◆ **What you should do**
Could you work out how many lines of the material below hold "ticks"? Only the number is needed.

◆ **Provided data**
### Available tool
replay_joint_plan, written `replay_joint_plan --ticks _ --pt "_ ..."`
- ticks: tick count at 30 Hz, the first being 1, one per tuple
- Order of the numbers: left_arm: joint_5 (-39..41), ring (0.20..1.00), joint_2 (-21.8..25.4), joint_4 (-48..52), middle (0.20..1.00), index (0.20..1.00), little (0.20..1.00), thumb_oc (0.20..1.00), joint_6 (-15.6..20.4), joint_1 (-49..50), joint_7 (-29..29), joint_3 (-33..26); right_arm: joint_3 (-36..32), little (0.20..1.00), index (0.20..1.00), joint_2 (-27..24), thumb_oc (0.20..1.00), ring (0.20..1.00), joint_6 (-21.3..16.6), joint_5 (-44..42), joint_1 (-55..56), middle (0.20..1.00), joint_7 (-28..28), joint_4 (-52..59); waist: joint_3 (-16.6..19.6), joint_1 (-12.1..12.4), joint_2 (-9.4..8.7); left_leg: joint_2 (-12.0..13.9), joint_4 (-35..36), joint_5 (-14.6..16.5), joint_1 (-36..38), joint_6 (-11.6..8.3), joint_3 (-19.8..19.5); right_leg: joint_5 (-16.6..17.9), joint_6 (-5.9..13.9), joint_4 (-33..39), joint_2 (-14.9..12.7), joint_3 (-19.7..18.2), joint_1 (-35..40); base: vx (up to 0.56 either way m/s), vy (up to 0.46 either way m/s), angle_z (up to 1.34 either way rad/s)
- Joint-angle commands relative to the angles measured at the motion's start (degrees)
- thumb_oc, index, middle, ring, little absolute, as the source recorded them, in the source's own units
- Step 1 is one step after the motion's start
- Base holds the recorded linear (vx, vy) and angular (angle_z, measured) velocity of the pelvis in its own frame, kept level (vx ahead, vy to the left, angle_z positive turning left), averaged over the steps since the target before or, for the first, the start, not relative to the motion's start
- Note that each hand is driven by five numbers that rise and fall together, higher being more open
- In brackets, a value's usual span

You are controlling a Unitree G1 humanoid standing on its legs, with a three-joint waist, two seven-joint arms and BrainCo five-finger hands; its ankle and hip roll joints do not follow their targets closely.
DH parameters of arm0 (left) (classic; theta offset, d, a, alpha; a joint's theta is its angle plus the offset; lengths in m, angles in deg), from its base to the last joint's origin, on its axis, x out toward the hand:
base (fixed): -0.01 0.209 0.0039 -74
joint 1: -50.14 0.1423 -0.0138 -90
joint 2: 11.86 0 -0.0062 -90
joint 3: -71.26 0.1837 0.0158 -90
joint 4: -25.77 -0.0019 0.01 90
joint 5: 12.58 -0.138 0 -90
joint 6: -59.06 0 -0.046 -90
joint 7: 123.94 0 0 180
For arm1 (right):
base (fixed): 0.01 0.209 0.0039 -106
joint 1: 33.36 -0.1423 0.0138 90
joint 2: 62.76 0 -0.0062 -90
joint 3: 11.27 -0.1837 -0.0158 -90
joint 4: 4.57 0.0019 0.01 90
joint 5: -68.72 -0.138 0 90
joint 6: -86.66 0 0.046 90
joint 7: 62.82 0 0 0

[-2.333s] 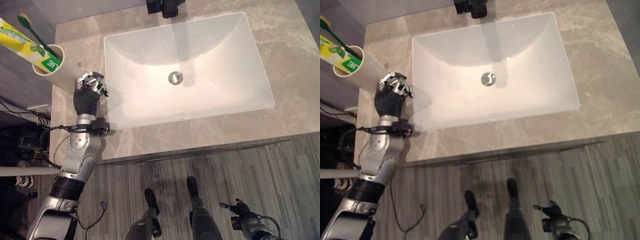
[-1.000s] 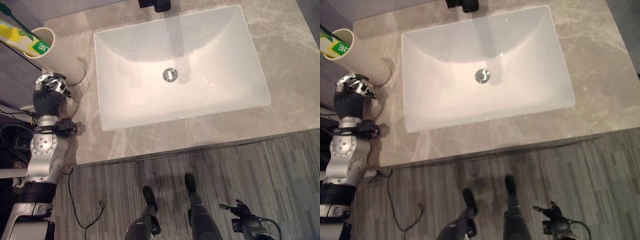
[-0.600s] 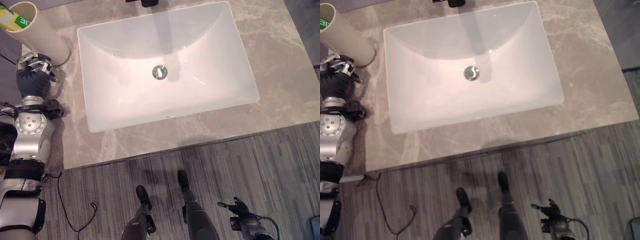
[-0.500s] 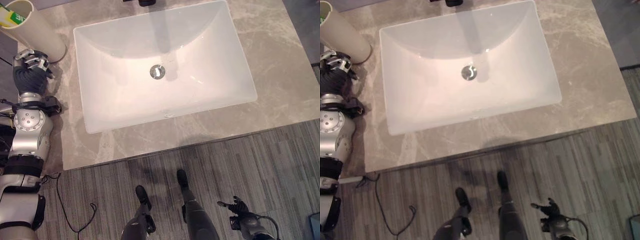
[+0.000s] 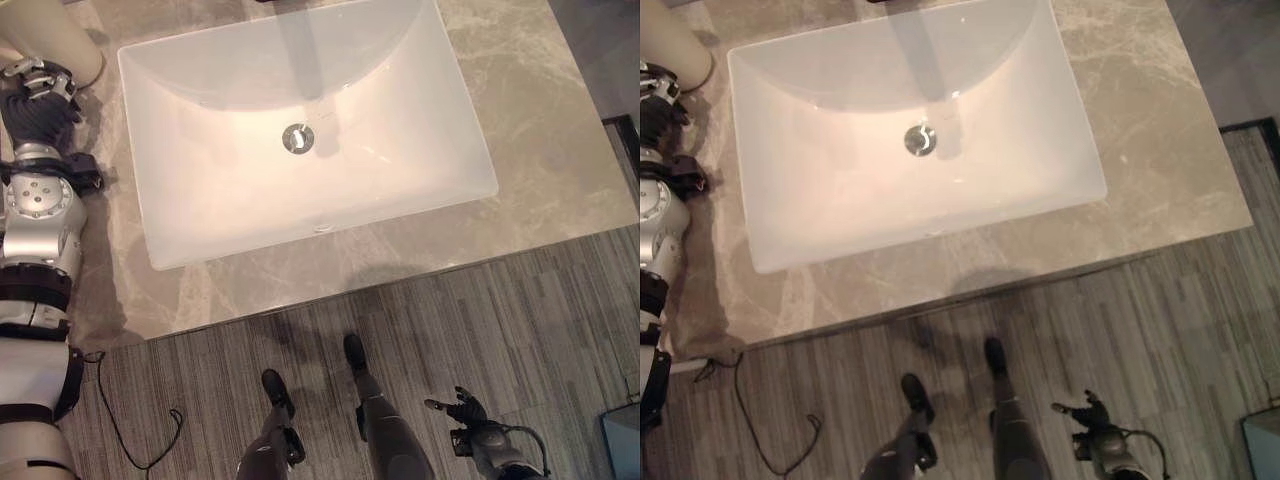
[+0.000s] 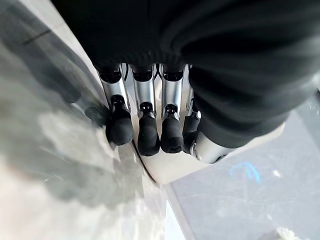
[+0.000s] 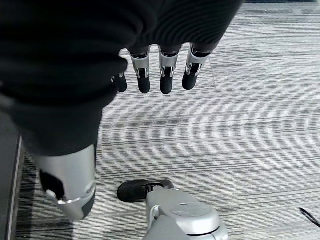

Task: Put brush and paste in cup on sink, flatten towel.

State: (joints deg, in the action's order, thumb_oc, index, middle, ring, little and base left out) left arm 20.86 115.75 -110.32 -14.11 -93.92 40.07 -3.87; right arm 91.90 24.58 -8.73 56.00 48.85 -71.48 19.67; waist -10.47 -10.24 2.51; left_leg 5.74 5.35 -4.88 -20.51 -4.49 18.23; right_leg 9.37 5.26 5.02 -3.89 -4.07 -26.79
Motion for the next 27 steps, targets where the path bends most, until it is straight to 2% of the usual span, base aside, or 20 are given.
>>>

◆ **Worked solution**
2